◆ EXERCISE DETAILS: The answer is to be an exact copy of the lines below running from the line with "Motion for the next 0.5" down to the line with "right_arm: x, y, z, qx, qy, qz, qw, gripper", both ends included, and nothing more.

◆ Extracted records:

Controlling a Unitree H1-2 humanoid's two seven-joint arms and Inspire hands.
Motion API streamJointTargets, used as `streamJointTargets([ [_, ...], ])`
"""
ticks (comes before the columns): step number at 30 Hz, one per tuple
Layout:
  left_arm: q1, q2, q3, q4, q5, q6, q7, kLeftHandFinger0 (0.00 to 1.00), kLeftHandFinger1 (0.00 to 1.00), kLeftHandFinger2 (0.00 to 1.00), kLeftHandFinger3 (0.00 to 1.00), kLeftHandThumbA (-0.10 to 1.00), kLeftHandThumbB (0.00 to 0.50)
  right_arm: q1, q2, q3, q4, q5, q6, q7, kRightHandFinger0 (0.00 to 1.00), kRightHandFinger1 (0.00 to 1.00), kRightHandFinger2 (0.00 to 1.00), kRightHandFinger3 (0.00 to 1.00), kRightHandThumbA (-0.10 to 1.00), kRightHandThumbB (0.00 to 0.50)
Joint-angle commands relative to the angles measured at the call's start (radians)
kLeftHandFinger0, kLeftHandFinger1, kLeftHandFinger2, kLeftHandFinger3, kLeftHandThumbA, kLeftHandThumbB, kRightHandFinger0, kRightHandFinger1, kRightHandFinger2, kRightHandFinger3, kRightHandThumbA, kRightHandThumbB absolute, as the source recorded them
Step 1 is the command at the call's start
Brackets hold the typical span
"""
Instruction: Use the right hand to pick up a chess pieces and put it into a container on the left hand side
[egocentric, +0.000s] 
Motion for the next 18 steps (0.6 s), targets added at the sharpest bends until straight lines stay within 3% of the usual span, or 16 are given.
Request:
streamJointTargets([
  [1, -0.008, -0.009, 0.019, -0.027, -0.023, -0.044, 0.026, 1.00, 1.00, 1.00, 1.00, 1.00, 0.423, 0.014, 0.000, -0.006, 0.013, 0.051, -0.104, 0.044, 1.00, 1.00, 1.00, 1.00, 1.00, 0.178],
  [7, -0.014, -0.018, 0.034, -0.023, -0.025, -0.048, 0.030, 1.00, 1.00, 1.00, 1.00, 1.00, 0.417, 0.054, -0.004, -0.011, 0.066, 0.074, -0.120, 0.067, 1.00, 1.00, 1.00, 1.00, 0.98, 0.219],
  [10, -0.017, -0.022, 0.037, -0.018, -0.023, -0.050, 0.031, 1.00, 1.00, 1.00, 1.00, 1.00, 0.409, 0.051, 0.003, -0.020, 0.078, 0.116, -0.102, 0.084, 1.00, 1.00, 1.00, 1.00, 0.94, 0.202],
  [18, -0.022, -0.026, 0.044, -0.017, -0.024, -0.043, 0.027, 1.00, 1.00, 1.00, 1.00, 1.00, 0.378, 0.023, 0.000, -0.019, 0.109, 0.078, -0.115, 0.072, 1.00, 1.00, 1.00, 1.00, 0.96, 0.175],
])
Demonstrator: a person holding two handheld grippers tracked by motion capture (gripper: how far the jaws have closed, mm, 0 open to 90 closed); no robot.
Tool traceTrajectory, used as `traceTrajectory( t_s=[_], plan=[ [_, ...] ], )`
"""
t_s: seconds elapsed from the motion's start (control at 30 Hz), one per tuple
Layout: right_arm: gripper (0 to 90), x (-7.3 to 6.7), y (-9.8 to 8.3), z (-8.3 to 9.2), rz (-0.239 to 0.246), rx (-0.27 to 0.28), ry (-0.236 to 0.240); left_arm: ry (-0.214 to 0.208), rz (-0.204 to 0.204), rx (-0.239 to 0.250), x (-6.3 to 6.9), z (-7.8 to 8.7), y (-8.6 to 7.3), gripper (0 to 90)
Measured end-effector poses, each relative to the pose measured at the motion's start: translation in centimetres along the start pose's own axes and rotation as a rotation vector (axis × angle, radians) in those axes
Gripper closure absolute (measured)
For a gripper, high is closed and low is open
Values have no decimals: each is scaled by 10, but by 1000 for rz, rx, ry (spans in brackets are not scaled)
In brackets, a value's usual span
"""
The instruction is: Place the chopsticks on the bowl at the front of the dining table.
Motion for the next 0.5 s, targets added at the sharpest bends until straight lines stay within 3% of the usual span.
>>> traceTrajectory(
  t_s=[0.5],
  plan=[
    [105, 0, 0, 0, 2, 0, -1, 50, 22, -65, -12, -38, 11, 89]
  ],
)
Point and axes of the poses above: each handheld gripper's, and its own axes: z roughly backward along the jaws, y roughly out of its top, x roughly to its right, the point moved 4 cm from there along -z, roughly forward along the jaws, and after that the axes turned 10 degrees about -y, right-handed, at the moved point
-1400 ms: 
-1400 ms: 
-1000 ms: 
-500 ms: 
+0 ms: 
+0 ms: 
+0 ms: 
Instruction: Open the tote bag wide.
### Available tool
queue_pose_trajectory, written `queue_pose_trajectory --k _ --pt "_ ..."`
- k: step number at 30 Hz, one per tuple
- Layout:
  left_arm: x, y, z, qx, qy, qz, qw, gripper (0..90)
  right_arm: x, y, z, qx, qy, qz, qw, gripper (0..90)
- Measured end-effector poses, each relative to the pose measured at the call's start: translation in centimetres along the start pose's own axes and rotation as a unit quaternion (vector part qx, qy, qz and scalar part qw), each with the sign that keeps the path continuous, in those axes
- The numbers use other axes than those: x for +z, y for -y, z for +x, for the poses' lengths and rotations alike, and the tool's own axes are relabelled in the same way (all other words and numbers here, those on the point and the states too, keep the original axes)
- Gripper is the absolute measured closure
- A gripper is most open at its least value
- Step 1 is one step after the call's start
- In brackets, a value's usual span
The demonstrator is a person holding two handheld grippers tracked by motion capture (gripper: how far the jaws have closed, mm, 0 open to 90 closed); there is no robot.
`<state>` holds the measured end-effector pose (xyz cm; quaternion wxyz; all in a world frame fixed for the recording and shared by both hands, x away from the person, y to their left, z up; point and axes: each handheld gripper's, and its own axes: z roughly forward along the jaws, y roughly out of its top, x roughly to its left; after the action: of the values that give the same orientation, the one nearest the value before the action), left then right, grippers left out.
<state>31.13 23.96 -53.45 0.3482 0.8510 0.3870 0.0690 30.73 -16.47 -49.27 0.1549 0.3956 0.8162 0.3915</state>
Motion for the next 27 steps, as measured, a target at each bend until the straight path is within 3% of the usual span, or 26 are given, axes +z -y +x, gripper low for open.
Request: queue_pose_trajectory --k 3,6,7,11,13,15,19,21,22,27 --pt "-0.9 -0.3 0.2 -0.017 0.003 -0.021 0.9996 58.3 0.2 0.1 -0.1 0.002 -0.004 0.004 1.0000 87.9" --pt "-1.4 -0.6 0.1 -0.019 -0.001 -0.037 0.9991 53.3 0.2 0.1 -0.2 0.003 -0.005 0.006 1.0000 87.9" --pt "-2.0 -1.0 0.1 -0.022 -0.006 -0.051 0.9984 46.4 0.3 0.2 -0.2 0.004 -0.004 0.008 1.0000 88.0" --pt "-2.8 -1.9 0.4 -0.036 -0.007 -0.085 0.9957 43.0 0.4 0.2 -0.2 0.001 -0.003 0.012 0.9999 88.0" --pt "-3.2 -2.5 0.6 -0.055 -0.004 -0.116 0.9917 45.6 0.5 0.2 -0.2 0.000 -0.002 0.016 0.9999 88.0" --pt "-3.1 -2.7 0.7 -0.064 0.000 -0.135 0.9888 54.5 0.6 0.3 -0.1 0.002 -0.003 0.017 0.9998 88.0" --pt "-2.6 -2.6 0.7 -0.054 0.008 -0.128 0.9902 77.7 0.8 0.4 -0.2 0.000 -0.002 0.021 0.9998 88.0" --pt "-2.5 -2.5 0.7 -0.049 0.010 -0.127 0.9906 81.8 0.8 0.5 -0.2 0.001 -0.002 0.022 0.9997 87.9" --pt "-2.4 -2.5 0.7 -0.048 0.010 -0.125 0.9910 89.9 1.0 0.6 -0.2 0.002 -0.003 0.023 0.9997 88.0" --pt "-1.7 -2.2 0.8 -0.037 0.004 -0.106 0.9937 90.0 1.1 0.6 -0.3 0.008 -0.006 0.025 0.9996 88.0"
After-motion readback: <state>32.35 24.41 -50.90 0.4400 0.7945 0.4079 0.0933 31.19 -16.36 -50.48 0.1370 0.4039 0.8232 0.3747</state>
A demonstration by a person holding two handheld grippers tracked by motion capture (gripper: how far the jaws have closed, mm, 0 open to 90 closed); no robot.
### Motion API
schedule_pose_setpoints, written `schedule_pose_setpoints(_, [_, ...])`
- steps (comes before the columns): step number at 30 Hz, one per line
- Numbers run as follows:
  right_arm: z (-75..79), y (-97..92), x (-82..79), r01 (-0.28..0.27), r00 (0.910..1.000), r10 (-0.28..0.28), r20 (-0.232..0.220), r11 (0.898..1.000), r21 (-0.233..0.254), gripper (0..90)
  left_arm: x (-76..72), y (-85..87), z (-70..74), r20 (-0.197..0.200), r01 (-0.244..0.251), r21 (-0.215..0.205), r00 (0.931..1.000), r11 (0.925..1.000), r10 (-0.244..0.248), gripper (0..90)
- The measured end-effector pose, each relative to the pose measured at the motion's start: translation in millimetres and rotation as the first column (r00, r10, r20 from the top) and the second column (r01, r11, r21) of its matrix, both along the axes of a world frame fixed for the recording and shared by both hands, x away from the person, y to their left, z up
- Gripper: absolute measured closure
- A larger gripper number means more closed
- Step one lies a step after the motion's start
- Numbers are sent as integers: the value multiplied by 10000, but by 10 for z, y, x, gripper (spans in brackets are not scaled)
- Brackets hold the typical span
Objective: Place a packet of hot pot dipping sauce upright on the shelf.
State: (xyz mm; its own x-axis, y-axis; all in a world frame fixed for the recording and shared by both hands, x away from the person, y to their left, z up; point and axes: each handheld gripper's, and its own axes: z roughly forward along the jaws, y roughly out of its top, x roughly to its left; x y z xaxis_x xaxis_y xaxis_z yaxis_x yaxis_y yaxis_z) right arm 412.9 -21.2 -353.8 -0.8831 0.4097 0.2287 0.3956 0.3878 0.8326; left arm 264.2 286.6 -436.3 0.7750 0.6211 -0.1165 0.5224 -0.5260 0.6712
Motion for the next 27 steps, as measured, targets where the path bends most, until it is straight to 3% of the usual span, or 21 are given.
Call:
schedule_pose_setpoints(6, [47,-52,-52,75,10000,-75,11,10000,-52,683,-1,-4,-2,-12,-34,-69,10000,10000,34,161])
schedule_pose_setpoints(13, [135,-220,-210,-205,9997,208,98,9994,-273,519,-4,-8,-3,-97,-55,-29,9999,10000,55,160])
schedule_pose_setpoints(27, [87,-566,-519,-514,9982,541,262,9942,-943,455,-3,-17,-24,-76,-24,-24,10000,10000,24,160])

◆ TASK RESULT:
Motion for the next 0.5 s, targets added at the sharpest bends until straight lines stay within 3% of the usual span.
>>> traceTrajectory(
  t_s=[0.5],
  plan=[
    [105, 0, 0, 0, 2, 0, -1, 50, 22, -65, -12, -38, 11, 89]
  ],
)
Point and axes of the poses above: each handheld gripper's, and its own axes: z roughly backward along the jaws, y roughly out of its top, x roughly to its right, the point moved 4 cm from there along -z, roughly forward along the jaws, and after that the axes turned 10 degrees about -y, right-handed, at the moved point
-1400 ms: 
-1400 ms: 
-1000 ms: 
-500 ms: 
+0 ms: 
+0 ms: 
+0 ms: 
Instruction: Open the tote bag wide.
### Available tool
queue_pose_trajectory, written `queue_pose_trajectory --k _ --pt "_ ..."`
- k: step number at 30 Hz, one per tuple
- Layout:
  left_arm: x, y, z, qx, qy, qz, qw, gripper (0..90)
  right_arm: x, y, z, qx, qy, qz, qw, gripper (0..90)

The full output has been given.